AIM OF THE TASK → Only the lines that hold "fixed" should be in the answer, each copied from the data below.

*** SOURCE MATERIAL Section Begins ***

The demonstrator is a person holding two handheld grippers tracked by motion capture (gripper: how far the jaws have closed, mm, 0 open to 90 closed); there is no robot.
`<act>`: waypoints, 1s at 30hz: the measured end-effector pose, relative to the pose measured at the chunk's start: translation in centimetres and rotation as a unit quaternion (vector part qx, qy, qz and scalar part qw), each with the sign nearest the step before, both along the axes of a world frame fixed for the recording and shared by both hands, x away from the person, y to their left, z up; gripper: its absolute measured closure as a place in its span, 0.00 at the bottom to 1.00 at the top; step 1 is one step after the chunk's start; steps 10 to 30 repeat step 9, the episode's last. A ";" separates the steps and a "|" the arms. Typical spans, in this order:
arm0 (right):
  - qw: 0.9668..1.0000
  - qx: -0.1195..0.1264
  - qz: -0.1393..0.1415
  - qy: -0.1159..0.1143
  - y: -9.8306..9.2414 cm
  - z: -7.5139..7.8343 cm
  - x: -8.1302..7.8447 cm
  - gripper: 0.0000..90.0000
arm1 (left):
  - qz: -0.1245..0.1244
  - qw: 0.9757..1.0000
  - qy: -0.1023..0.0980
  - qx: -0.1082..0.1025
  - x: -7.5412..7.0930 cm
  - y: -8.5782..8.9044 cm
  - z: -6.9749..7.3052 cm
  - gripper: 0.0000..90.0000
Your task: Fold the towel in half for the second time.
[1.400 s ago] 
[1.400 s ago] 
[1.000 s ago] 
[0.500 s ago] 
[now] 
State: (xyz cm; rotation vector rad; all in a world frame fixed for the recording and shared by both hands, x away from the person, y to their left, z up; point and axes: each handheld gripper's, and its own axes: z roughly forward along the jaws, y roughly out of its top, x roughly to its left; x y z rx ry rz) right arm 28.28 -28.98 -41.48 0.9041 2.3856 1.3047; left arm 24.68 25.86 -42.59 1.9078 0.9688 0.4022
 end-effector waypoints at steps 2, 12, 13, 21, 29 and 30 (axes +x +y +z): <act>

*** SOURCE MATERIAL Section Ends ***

REPLY →
`<act>`: waypoints, 1s at 30hz: the measured end-effector pose, relative to the pose measured at the chunk's start: translation in centimetres and rotation as a unit quaternion (vector part qx, qy, qz and scalar part qw), each with the sign nearest the step before, both along the axes of a world frame fixed for the recording and shared by both hands, x away from the person, y to their left, z up; gripper: its absolute measured closure as a place in its span, 0.00 at the bottom to 1.00 at the top; step 1 is one step after the chunk's start; steps 10 to 30 repeat step 9, the episode's last. A ";" separates the steps and a "|" the arms. Typical spans, in this order:
State: (xyz cm; rotation vector rad; all in a world frame fixed for the recording and shared by both hands, x away from the person, y to their left, z up; point and axes: each handheld gripper's, and its own axes: z roughly forward along the jaws, y roughly out of its top, x roughly to its left; x y z rx ry rz) right arm 28.28 -28.98 -41.48 0.9041 2.3856 1.3047; left arm 24.68 25.86 -42.59 1.9078 0.9688 0.4022

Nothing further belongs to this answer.